1. No likable characters - which isn't to say the characters just sit there, no. They scream off the screen with absolute annoyance. I hated the characters 15 minutes into the film and wondered how they could possible be turned into something worth watching. They weren't. Androgynous boy-man has the voice of a whining buzz saw cutting through a series of jagged metal chalk boards. Jennifer Connelly manages to disguise her attractiveness under a layer of creepout that was hard, physically hard, to keep eyeballs focused on. And the Wayans brother is just annoying token-black-man, thrown in to give the Semitic/Anglo couple some "street cred".
Okay, not all characters in a movie need to be appealing. But the kicker is, when you get to the end of the movie and you realize you are supposed to feel sorry for them...somehow. Despite the fact that they never displayed an ounce of decency or humanity. It's beyond comprehension how I could feel anything other than disgust for them all.
So maybe the mother character is sposta appeal? As she descends into a diet pill frenzy that borders on the comic, and increasingly chews the scenery like a dog with an old bone, you can only hope the movie will end soon so you can begin the process of extracting her visage from your catalog of humanoid faces.

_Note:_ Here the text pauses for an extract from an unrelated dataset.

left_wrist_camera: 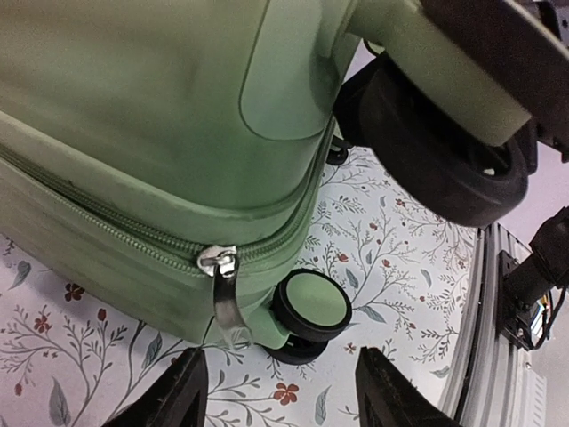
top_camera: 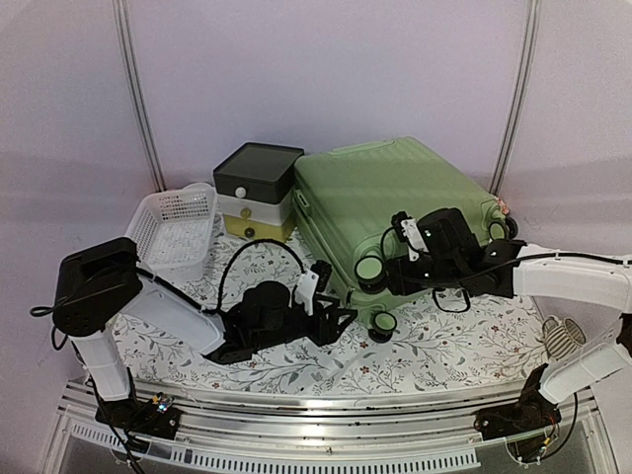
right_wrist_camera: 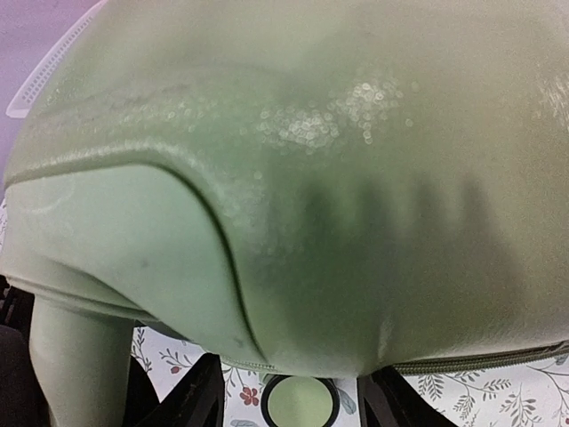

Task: Open, take out, and arrange the luggage
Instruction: Adjust the luggage at the center of the board.

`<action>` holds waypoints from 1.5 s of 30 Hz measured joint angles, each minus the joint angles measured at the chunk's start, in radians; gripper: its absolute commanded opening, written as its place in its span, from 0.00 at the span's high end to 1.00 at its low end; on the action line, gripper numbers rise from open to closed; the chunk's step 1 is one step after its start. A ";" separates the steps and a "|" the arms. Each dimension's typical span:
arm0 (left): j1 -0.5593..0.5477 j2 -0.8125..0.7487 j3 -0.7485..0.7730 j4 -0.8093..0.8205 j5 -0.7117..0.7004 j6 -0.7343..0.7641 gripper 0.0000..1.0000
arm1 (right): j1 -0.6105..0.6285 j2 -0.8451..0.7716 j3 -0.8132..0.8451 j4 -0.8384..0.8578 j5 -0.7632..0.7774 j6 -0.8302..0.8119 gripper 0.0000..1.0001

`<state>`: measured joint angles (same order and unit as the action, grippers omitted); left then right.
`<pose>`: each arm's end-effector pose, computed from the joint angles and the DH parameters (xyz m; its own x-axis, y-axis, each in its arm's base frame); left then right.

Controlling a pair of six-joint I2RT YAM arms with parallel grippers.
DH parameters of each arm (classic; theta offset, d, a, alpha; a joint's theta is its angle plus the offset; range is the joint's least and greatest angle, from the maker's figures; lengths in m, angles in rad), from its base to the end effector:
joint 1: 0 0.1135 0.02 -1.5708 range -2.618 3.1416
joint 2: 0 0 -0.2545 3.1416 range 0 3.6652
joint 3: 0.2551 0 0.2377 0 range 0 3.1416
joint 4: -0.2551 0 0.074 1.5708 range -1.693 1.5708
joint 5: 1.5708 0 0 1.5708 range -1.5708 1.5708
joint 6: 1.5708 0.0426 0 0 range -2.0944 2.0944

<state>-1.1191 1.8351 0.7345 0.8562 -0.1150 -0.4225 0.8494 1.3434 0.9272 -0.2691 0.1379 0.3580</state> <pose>0.1602 -0.3191 0.1531 -0.4429 -0.0203 -0.8963 0.7275 0.5761 -0.3725 0.1941 0.2118 0.2498 -0.6275 -0.1879 -0.7556 -0.4843 0.8541 0.1898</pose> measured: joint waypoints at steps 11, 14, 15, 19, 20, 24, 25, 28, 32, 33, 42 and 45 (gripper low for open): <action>0.000 0.010 -0.027 0.070 -0.006 0.010 0.44 | 0.001 -0.080 -0.045 0.034 0.003 -0.029 0.44; 0.000 0.035 -0.027 0.101 -0.006 0.010 0.45 | 0.001 -0.151 -0.087 0.043 0.019 -0.029 0.44; 0.000 0.042 -0.027 0.108 -0.007 0.008 0.46 | 0.002 -0.174 -0.103 0.048 0.025 -0.029 0.44; 0.000 0.072 -0.030 0.149 -0.017 0.007 0.46 | 0.002 -0.240 -0.149 0.050 0.042 -0.018 0.43; 0.000 0.075 -0.031 0.157 -0.021 0.007 0.46 | 0.002 -0.245 -0.155 0.050 0.045 -0.014 0.43; 0.000 0.089 -0.031 0.203 -0.029 0.008 0.46 | 0.002 -0.252 -0.193 0.044 0.047 0.005 0.43; 0.000 0.093 -0.031 0.214 -0.029 0.008 0.46 | 0.002 -0.252 -0.200 0.043 0.047 0.008 0.42; 0.000 0.104 -0.033 0.247 -0.028 0.008 0.45 | 0.002 -0.252 -0.208 0.037 0.046 0.021 0.40; 0.000 0.107 -0.037 0.269 -0.028 0.007 0.45 | 0.002 -0.249 -0.208 0.037 0.043 0.026 0.38; 0.000 0.110 -0.037 0.274 -0.029 0.007 0.46 | 0.003 -0.245 -0.208 0.037 0.042 0.027 0.37; 0.000 0.157 -0.037 0.283 -0.029 -0.002 0.47 | 0.003 -0.196 -0.208 0.048 0.017 0.039 0.24; 0.000 0.158 -0.037 0.283 -0.028 -0.009 0.48 | 0.003 -0.191 -0.208 0.063 0.018 0.037 0.24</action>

2. Displays all the writing and plotting skills of a privileged, protected college student trying to imagine what life on the edge is like. It's truly laughable. Truly cliched and trite and laughable. Token-black ends up arrested by token-Southern-law-officer and sentenced to forced labor. Semitic junky loses his arm - oh yes, in the South doctors will call the police before treating a case of gangrene - we're just that inhuman. Creepy chick starts having sex for money and drugs, but we're sposta feel sorry for her cuz she doesn't enjoy it. Mother goes into an irrecoverable spastic state from diet pills (DIET PILLS!) and has her brain fried with electroshock. Yeah...that's a believable scenario. Zathura is more believable. Childish junk, this "plot".

3. Purposeless student film devices. The quick cutting, the meaningless split screens, the accelerated/decelerated time, the steady cams strapped to bodies - it all screams, "I am so creative, world look at my genius and despair." What's really lovable is the little montage that accompanies every heroin kick - gee, that never gets old.

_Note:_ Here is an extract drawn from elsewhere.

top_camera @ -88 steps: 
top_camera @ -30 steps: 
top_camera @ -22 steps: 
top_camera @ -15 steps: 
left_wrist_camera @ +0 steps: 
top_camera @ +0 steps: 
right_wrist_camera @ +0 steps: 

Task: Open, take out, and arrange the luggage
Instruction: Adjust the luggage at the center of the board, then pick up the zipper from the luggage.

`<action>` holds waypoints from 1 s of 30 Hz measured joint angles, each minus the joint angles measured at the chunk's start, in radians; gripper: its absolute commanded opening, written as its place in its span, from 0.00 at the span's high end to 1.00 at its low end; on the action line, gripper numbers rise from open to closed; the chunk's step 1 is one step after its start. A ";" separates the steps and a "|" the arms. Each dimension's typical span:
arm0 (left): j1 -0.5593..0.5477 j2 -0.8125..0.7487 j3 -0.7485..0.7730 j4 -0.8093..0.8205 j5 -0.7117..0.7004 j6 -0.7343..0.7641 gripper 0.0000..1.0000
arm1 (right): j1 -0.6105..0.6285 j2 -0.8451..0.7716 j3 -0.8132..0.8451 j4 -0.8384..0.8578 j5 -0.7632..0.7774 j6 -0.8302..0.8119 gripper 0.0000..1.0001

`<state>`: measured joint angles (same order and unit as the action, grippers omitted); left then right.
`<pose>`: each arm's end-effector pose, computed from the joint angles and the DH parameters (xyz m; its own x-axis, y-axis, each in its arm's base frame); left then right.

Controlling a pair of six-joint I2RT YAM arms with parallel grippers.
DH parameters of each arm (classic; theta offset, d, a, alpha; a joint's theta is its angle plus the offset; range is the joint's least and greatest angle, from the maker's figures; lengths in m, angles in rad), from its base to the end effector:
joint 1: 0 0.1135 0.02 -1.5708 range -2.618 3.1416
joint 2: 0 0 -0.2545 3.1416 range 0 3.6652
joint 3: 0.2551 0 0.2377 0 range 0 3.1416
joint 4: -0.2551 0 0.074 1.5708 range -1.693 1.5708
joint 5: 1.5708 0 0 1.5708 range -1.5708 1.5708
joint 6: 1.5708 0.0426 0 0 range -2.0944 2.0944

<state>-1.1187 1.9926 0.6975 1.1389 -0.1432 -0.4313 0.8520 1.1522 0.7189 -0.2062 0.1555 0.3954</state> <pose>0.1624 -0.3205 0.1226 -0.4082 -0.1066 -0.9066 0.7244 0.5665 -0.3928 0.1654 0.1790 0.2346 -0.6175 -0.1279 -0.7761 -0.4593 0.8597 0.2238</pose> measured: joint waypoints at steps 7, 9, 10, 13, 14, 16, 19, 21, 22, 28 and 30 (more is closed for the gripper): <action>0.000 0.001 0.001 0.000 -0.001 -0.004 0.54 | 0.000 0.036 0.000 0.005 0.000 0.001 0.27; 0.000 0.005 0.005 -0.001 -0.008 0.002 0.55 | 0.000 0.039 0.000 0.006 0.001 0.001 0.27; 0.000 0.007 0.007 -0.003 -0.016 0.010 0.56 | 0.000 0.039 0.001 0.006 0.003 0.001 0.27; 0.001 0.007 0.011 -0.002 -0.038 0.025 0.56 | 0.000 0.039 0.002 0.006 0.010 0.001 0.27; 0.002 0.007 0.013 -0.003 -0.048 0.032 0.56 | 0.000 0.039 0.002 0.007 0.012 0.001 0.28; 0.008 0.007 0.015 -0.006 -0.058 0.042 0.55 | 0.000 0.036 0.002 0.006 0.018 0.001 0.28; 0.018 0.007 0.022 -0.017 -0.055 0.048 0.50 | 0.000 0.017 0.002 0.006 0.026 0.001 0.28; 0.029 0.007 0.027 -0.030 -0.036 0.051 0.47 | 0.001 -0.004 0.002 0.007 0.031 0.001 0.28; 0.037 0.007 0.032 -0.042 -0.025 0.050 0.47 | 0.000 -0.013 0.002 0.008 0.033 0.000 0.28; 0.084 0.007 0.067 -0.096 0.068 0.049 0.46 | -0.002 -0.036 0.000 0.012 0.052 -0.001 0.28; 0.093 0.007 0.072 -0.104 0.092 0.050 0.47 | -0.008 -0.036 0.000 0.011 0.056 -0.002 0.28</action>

4. Stereotypes - the lovable black heroin dealer, the horrible black sex fiend, the n-word using Southern law officers, the doting Jewish mother and her troop of aimless Jewish mother friends, the creepy bald successful guy. Every character in this movie is a hack job pulled from the yellowed pages of some pulp novel found on a bus stop rack.

5. Laughable drug use - For junkies, these people have awfully fussy biological clocks. They can go without for any length of time it takes to flesh out some worthless scene. But then suddenly, they're willing to become sex slaves for a slight taste. Whatever gets the director to the emotional non-moment he thinks will grab the ghoulies of pretentious film critics. And then the mother on diet pills? And she's so stupid she doesn't realize that taking several at a time is inadvisable?

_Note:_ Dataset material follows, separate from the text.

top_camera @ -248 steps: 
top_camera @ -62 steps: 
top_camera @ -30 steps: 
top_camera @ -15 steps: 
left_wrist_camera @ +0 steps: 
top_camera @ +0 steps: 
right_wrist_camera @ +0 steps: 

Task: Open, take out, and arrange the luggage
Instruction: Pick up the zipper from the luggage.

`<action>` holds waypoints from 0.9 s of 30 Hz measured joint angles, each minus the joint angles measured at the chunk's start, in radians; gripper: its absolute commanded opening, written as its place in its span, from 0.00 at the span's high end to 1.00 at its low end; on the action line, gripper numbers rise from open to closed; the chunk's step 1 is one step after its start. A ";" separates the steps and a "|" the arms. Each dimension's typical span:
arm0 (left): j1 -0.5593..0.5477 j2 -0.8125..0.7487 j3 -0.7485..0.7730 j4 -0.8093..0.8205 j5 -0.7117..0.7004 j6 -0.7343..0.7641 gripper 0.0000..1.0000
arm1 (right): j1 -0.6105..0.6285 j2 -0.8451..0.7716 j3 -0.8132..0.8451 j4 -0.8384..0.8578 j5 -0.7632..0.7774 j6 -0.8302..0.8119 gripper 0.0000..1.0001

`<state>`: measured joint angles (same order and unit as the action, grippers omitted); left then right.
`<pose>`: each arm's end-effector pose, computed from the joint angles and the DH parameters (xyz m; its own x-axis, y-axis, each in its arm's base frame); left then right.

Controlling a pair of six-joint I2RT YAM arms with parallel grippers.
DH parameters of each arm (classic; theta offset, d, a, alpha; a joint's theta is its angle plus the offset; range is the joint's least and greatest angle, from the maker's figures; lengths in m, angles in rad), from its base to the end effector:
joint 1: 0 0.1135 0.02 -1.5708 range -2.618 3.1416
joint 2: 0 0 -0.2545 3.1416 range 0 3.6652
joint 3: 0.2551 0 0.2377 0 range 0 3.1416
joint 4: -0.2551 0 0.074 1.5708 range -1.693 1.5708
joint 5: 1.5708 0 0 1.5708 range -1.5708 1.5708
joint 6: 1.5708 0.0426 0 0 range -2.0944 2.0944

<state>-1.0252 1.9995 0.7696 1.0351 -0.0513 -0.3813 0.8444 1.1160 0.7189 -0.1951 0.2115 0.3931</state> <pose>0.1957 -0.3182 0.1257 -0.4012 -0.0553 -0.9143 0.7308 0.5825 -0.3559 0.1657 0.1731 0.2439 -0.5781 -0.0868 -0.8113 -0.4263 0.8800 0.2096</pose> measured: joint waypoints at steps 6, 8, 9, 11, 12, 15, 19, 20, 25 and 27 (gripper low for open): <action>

6. Ridiculous plot devices - did I cover the hysterical creepy mental hospital where they go straight to the brain frying levels of ECT? Why didn't the director just do the lobotomy routine from Cuckoo's Nest? The drug shortage with a special Xmas delivery that means nobody in NYC can get heroin...yes, that's believable. The man who can't take care of an infection on his arm until...it needs antibiotics? No, that might be believable. No, it must be cut off. Ridiculous! And the Wayans character...he's operating with the Jewish guy, but he's also in the black mob and they are independent and have money but then don't and...was anybody allowed to review this? Did nobody giving this drut 5 stars think this was a problem? The mother with her TV addiction, who just happens to watch the same show ad nauseum? Believable? Or just meant to inflict despair? I claim the latter.

Dear dawg, I could go on and on about how insanely bad this movie is, and how I hope the director gets put on the next one-way rocket trip to the Andromeda Galaxy...but what's really disturbing is the number of people who could swallow this razor blade and call it candy.